▶ **ASSIGNED TASK**
Copy every line that holds the string "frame" from the data below.
**** MATERIAL FOR THIS TASK
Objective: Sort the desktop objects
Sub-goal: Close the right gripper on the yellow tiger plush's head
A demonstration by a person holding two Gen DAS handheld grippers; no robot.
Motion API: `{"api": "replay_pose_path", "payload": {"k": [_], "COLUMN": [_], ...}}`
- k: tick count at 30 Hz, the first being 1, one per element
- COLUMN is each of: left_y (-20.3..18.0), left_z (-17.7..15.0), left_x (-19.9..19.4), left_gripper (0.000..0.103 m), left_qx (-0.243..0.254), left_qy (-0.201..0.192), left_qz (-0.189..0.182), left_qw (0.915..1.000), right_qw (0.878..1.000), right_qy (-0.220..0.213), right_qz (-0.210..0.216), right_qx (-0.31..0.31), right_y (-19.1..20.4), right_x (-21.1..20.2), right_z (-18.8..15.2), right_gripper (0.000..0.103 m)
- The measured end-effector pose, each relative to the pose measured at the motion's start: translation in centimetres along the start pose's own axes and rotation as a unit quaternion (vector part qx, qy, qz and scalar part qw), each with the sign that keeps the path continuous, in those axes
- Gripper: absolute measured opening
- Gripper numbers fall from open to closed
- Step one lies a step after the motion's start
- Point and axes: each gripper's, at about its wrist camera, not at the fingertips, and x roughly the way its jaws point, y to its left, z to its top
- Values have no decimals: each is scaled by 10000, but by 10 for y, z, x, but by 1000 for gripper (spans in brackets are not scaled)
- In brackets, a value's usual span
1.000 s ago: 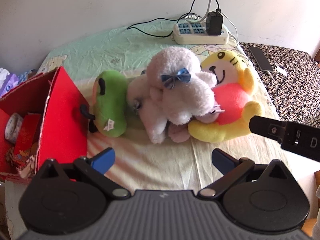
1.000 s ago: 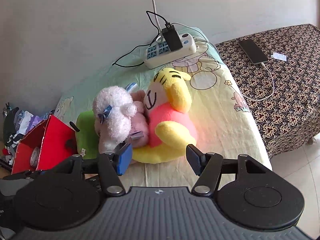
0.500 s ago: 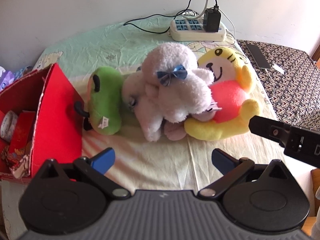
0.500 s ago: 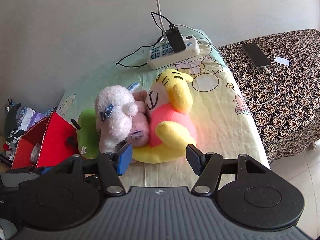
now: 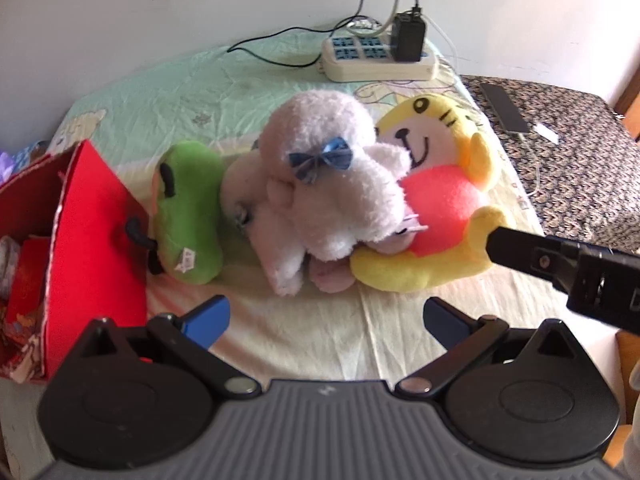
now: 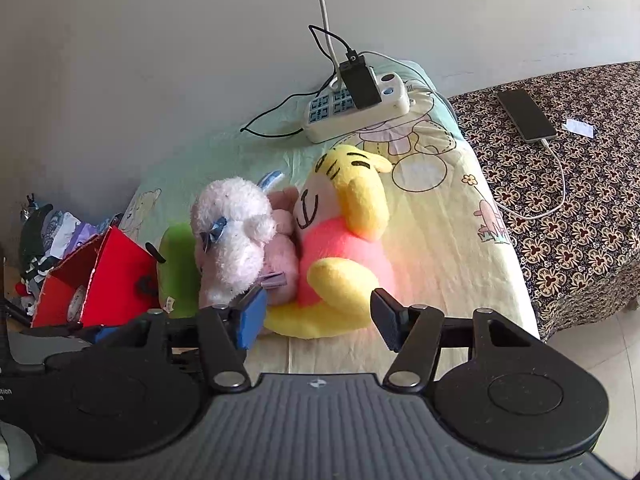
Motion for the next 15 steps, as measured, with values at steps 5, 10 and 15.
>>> {"api": "replay_pose_path", "payload": {"k": [5, 10, 15], "left_y": [7, 17, 27], "left_z": [11, 32, 42], "left_x": [-9, -11, 4], "left_gripper": [102, 99, 93], "left_qx": [5, -151, -399], "left_qy": [-201, -420, -384], "left_qz": [-440, -646, -849], "left_qw": [9988, 9969, 9949], "right_qw": [9995, 9983, 9971], "right_qy": [-267, -484, -648], "right_qz": [96, 142, 252], "right_qx": [-161, -279, -307], "right_y": [-2, 0, 3], "right_x": [-5, 0, 13], "right_z": [14, 30, 41], "right_gripper": [61, 60, 56]}}
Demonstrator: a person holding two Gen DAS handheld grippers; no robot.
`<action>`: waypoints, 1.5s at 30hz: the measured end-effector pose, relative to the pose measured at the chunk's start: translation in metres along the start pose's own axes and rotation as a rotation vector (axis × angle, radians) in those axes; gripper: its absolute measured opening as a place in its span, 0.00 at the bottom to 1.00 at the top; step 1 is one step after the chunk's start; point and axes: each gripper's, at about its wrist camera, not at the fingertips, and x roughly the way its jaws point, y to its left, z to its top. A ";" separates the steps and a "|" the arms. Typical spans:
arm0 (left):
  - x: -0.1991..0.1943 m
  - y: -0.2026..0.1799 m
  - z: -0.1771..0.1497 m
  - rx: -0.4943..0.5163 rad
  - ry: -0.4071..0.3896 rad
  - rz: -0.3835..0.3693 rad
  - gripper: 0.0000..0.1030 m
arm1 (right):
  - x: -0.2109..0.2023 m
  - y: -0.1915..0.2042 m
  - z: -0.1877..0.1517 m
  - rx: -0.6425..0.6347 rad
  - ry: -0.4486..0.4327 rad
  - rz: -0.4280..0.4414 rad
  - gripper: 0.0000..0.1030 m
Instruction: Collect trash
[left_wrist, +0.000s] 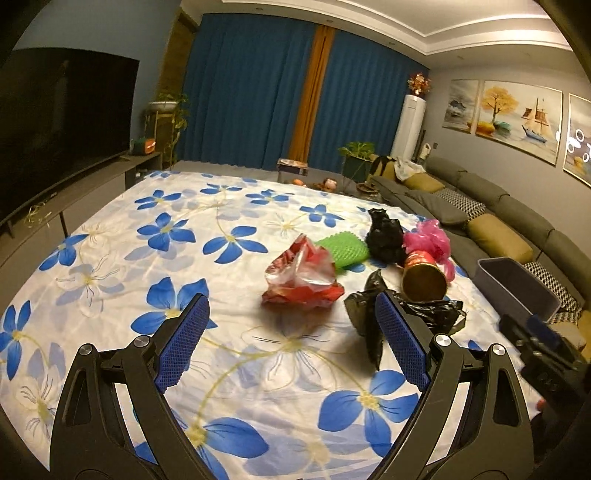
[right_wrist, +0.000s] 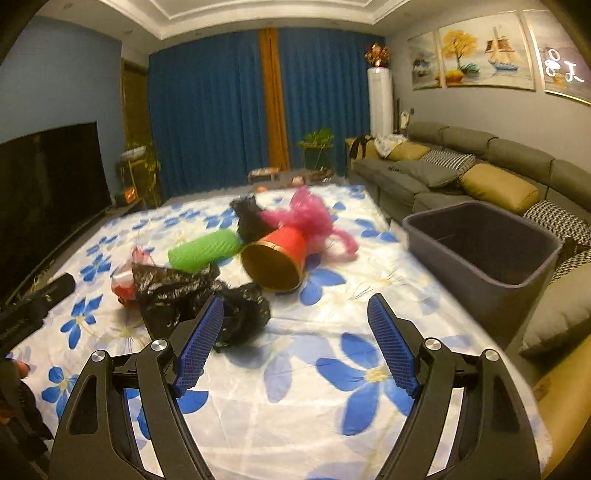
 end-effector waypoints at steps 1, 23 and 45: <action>0.001 0.002 0.001 0.000 0.001 0.000 0.87 | 0.006 0.002 0.000 -0.004 0.012 0.001 0.75; 0.048 0.016 0.010 0.014 0.064 -0.025 0.87 | 0.083 0.024 0.003 0.005 0.186 0.142 0.03; 0.107 0.002 0.014 -0.023 0.204 -0.082 0.50 | 0.012 -0.014 0.010 0.082 0.029 0.138 0.02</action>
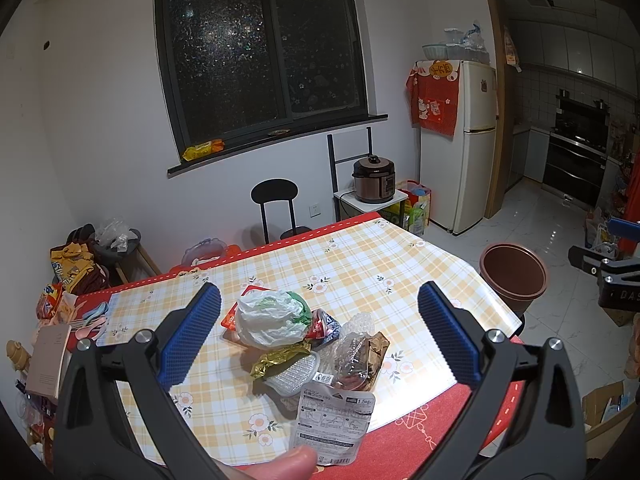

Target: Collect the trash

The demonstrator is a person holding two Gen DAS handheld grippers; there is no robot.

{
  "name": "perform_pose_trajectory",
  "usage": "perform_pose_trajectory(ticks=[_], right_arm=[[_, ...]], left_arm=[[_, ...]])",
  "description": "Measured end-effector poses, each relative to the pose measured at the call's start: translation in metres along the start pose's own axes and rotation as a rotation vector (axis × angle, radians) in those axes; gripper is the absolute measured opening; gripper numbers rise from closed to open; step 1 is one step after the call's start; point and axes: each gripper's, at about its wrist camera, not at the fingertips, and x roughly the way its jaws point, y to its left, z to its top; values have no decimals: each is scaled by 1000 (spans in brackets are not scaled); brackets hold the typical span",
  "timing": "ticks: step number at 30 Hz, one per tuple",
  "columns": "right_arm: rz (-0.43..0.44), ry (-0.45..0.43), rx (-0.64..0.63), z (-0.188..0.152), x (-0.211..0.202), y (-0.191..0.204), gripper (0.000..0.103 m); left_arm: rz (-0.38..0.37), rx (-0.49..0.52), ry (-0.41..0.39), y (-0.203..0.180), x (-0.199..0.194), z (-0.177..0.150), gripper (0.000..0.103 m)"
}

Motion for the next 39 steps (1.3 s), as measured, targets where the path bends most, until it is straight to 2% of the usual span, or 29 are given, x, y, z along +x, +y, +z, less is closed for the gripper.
perform_pose_trajectory(ticks=[24,30,35,39], right_arm=[[24,11,-3,-8,6,6,98],[121,23,10,-10,20,-5,98],[217,36,23,-23,39,-5,98],[221,36,29,-35,61,-9,98]], left_arm=[[2,-12,10,-1,-5,-7,97],[-32,-88,25,2,-1,-14,97],[13,-140,59,2,12,-28,98],[69,-196,105,5,19,-52,98]])
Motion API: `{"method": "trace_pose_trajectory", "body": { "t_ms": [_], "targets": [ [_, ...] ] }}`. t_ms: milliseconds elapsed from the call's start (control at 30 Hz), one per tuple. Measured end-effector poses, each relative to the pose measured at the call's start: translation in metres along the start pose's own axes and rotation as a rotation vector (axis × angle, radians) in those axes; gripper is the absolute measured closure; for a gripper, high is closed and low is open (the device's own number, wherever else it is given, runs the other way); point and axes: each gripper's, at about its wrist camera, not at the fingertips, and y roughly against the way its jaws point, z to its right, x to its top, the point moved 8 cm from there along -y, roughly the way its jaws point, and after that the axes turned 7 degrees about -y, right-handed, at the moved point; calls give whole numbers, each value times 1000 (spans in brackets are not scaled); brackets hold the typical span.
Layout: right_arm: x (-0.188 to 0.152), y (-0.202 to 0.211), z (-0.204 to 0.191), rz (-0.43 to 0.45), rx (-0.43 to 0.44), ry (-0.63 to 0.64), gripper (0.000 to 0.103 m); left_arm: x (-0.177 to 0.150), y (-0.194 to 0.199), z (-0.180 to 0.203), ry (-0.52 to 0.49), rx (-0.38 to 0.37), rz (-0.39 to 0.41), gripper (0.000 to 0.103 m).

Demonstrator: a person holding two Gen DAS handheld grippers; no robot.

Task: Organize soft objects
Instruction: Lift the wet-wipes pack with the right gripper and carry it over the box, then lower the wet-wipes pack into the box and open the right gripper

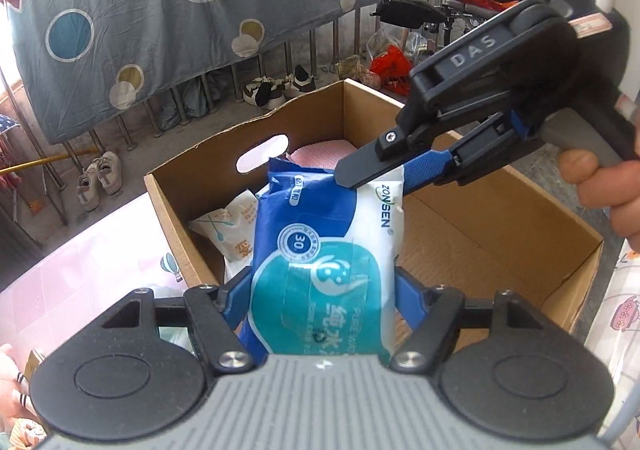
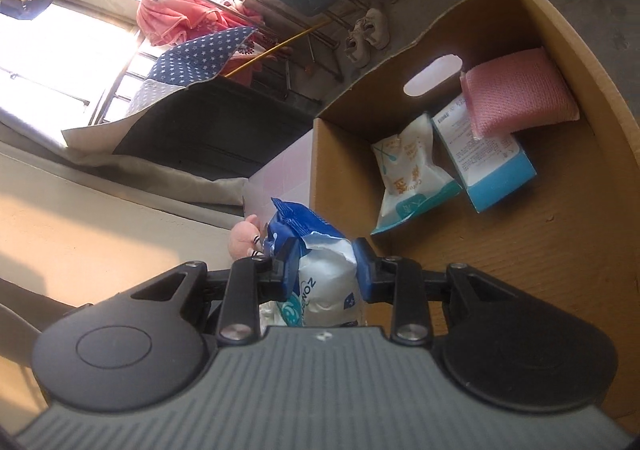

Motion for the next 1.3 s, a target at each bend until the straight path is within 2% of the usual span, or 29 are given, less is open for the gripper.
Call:
{"method": "trace_pose_trajectory", "body": {
  "t_ms": [100, 200, 333, 433, 533, 600, 800, 967, 1100, 1233, 1300],
  "targets": [
    [11, -25, 38, -40, -30, -92, 70, -9, -1, -5, -19, -1, -20, 27],
    [16, -51, 71, -61, -127, -137, 70, -11, -1, -7, -22, 2, -40, 26],
    [14, -67, 90, -63, -215, -156, 70, -13, 5, -16, -29, 49, -39, 26],
    [10, -64, 87, -43, -247, -138, 69, -14, 15, -26, -19, 65, -32, 26],
    [1, -56, 72, -31, -243, -107, 67, -18, 27, -35, -6, 94, -23, 23],
    [-5, -50, 59, -22, -247, -70, 62, -23, 33, -41, 6, 112, -23, 23],
    [-28, -47, 39, -42, -303, 9, 60, -46, 56, -63, 47, 154, -33, 20],
    [-49, -36, 36, -64, -227, -88, 58, -71, 80, -78, 77, 187, -27, 16],
    [-73, -26, 30, -91, -192, -143, 48, -92, 98, -87, 107, 217, -15, 16],
    [-92, -36, 34, -135, -266, -153, 37, -112, 114, -94, 146, 244, 0, 16],
    [-95, -46, 43, -148, -326, -184, 36, -123, 117, -95, 174, 243, -1, 15]
  ]
}}
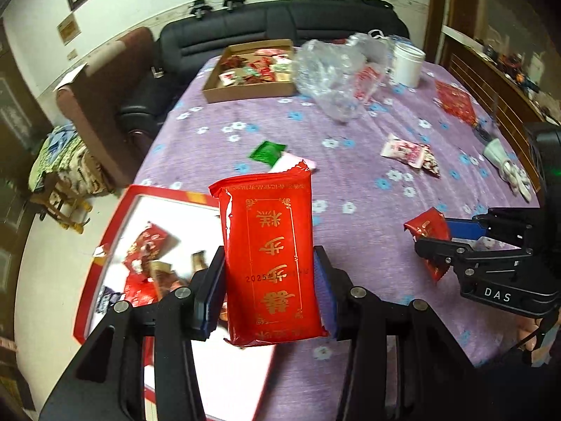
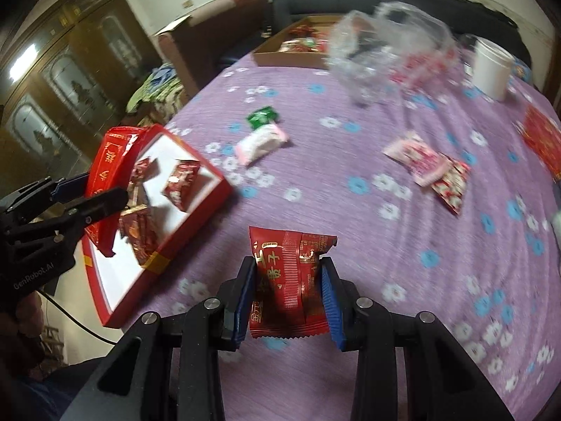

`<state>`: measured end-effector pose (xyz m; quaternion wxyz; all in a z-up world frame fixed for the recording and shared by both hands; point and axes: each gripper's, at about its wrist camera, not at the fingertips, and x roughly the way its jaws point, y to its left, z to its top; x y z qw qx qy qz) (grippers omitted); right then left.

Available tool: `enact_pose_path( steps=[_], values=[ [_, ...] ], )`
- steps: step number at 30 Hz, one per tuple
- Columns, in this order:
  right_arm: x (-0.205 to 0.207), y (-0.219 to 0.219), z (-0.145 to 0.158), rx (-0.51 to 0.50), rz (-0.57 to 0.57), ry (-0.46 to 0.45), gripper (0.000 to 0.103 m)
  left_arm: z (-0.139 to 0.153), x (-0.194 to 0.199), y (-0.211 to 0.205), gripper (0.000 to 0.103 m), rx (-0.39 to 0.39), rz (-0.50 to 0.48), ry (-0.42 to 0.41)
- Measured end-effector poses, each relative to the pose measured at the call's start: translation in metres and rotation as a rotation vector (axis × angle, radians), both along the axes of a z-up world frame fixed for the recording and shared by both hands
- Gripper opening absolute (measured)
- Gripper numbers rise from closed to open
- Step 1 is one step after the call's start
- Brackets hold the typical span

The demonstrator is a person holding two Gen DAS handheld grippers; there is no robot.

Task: Organize snacks
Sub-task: 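Carry both red bags onto the white tray and open both tools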

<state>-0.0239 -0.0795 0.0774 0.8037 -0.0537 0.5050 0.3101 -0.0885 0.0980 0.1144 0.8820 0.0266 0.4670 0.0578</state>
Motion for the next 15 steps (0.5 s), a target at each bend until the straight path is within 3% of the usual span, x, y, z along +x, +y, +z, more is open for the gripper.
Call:
enact_pose_path(
  steps=[15],
  values=[
    [-0.007,0.095,0.01,0.016,0.179,-0.033,0.036,-0.007,-0.018,0.07,0.044,-0.009,0.157,0.011]
  ],
)
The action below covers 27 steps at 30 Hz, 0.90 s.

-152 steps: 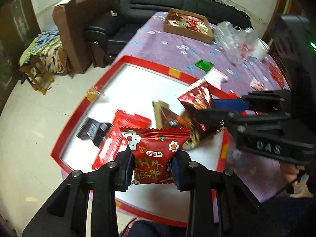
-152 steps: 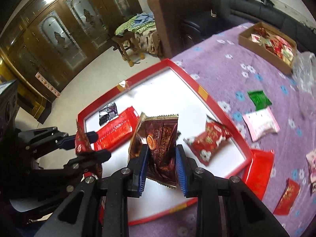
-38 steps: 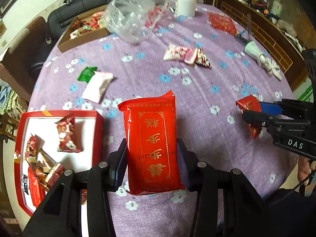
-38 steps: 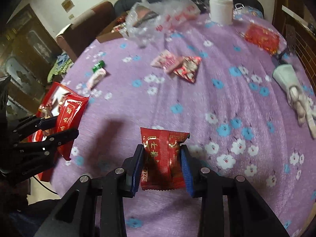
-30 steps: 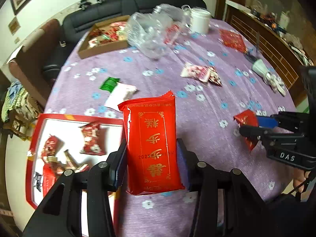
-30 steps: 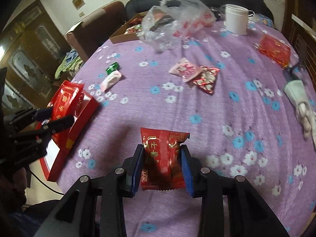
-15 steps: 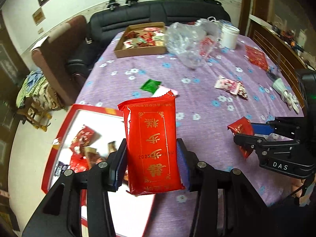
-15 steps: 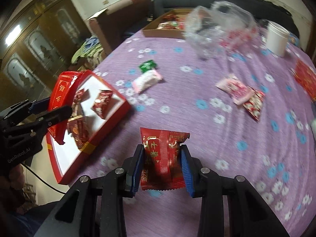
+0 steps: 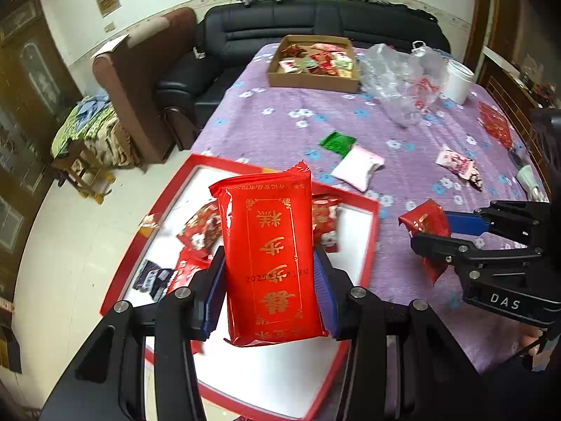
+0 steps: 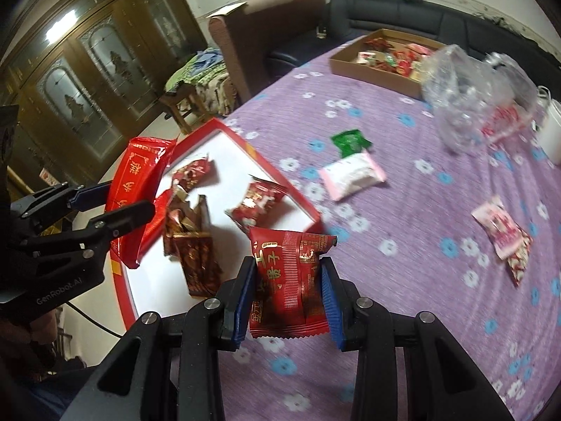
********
▶ **TASK RESPONSE**
`<state>`: measured end-effector pose (xyz m; quaternion wxyz; all in a z-up world frame fixed for the recording and shared by both hands; point and axes: each gripper's, at about its wrist camera, not at the fingertips, and x roughly the way its jaws point, y to its left, z to its top; x y z qw qx qy qz) (grippers omitted); right then left.
- Measured end-effector poses, each relative to the pose measured at the call's start: translation in metres and rotation as a rotation vector (axis × angle, radians), both along the axes of a z-up world frame fixed for the recording and shared by both hands

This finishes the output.